La Policía Nacional informó este lunes sobre el seguimiento a dos hechos violentos que conmocionaron a distintas comunidades del país durante el fin de semana: la agresión a un menor en San Cristóbal y el asesinato de una joven en Haina, presuntamente cometido por un agente de la institución.
El vocero policial, coronel Diego Pesqueira, calificó ambos sucesos como inaceptables y aseguró que se están tomando medidas para localizar y someter a los responsables de estos crímenes.
Caso del menor agredido en San Cristóbal
Pesqueira explicó que uno de los hechos bajo investigación corresponde a un niño de 12 años, agredido por un hombre conocido solo como “Pinguilino”, en un billar del sector Jeringa, San Cristóbal.
El agresor fue captado en video golpeando de forma brutal al menor, lo que generó indignación en la comunidad y en las redes sociales.
El Ministerio Público, a través de la jurisdicción especializada de Niños, Niñas y Adolescentes, lleva el caso y trabaja junto a la Policía Nacional en la búsqueda y captura del responsable, quien permanece prófugo.
Feminicidio en Haina
El segundo hecho señalado involucra a un agente raso de la Policía, identificado como Henry Rafael Torres Rosario, de 26 años.
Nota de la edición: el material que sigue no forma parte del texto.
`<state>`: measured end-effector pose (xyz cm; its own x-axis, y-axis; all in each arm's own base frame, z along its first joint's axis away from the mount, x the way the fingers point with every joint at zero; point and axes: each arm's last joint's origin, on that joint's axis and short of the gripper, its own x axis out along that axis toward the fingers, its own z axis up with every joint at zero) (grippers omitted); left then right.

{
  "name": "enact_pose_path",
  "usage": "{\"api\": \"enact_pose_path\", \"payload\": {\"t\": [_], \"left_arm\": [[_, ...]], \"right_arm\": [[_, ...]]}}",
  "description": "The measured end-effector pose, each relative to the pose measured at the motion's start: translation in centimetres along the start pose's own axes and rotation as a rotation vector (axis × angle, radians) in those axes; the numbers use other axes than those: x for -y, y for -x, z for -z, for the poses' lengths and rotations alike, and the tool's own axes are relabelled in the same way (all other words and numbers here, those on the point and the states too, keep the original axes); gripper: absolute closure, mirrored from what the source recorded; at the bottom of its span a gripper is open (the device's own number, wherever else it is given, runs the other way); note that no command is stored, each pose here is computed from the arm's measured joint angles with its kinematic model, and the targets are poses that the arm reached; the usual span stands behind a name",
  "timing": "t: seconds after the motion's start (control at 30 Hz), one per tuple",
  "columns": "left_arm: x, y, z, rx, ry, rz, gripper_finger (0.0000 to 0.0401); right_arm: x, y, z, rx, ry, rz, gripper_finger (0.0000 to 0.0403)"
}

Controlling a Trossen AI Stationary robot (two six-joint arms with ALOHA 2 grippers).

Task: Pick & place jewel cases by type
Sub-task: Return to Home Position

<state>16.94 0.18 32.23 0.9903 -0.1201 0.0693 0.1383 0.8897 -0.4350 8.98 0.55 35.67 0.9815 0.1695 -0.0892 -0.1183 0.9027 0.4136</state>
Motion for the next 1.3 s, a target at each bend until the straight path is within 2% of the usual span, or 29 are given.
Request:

Según las investigaciones, el uniformado está acusado de matar a puñaladas a su expareja sentimental, una joven haitiana de 22 años, en un hecho ocurrido en el sector San Isidro, municipio Santo Domingo Este.
La víctima, identificada como Anllelina, fue atacada en su residencia durante la madrugada del sábado. Vecinos alertaron a las autoridades, pero la joven falleció a causa de las graves heridas antes de recibir asistencia médica.
Operativos de búsqueda
El vocero de la Policía aseguró que el raso ya fue ubicado y que los operativos de captura están en marcha.
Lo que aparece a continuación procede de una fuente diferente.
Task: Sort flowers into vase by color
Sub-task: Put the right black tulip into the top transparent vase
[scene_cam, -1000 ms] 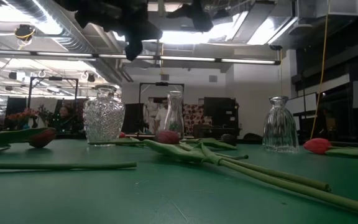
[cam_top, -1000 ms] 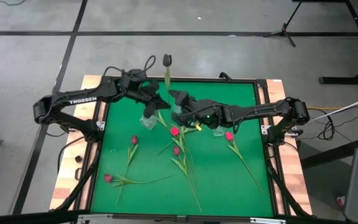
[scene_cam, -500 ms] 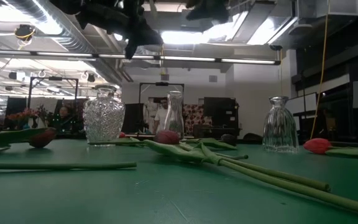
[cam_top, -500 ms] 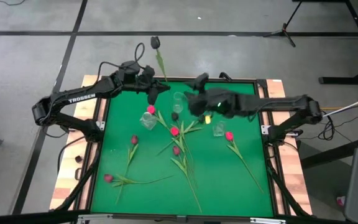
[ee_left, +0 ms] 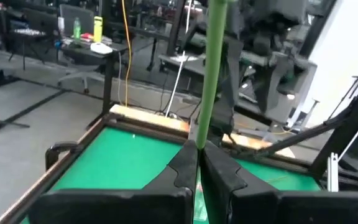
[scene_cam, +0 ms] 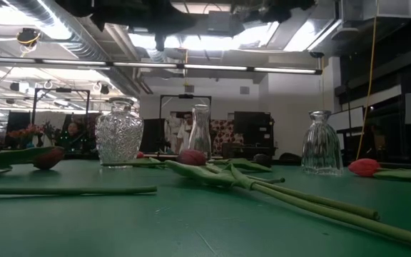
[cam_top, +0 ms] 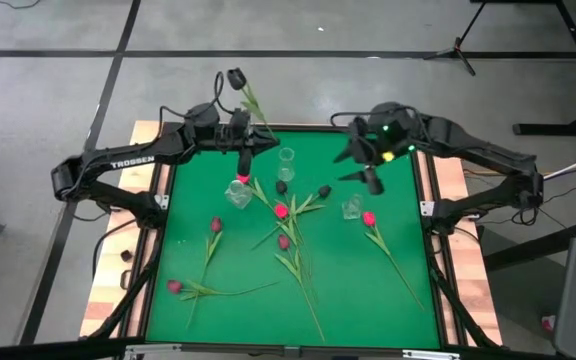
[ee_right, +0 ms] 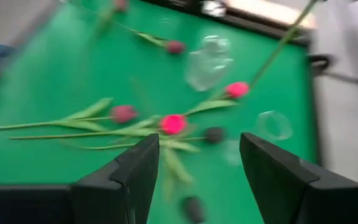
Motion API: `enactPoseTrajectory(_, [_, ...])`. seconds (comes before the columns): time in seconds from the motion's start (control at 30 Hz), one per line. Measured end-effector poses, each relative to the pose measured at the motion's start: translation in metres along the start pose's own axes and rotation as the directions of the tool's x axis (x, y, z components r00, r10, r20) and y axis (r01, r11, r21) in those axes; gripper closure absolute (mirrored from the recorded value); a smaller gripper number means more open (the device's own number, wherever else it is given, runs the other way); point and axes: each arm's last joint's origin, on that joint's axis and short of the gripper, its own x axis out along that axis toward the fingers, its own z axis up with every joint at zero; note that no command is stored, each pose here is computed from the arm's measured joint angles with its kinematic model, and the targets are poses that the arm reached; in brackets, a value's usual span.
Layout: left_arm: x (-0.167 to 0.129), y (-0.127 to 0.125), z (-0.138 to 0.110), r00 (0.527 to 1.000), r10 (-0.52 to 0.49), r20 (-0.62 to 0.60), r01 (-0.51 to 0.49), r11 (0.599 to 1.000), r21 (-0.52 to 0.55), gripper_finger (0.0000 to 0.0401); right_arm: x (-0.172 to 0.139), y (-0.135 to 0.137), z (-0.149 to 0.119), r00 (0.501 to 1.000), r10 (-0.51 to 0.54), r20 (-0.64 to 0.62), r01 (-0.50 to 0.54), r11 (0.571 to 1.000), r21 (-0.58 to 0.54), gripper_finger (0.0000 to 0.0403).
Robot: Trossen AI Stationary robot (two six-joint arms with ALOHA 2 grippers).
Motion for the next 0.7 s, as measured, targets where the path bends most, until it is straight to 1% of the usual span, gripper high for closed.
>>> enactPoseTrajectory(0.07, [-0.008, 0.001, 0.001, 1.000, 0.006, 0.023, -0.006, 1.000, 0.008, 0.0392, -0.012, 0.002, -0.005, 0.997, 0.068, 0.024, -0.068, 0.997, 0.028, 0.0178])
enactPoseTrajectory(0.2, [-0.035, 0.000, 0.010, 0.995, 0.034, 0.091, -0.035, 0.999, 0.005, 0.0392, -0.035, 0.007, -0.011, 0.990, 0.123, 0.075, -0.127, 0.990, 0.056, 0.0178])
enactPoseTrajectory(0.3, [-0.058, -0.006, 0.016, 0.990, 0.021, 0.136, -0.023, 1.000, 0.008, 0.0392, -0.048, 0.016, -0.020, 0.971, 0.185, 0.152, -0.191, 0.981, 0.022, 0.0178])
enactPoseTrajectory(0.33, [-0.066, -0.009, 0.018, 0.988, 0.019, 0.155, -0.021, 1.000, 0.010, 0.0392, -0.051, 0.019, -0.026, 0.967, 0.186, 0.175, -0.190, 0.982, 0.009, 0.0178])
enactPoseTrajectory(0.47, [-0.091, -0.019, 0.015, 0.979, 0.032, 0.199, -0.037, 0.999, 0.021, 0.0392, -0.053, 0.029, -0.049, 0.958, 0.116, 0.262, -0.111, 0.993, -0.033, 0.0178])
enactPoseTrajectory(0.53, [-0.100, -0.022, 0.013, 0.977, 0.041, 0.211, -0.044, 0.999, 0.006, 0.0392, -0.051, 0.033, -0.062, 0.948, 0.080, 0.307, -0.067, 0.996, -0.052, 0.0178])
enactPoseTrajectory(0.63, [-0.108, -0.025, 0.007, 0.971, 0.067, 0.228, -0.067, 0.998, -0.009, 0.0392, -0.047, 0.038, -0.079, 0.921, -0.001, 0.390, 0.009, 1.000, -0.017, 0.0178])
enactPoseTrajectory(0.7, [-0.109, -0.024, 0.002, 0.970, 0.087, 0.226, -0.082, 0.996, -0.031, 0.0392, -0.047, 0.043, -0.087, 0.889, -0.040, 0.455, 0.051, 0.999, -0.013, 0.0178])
La institución reiteró su compromiso de garantizar justicia en este caso y enfatizó que ningún miembro de sus filas está por encima de la ley.
De igual forma, reiteró que se dará seguimiento a la agresión contra el menor en San Cristóbal hasta presentar al acusado ante los tribunales.
Estos dos hechos han desatado preocupación social, reabriendo el debate sobre la violencia contra menores y mujeres, y sobre la necesidad de reforzar mecanismos de control dentro de la propia Policía Nacional.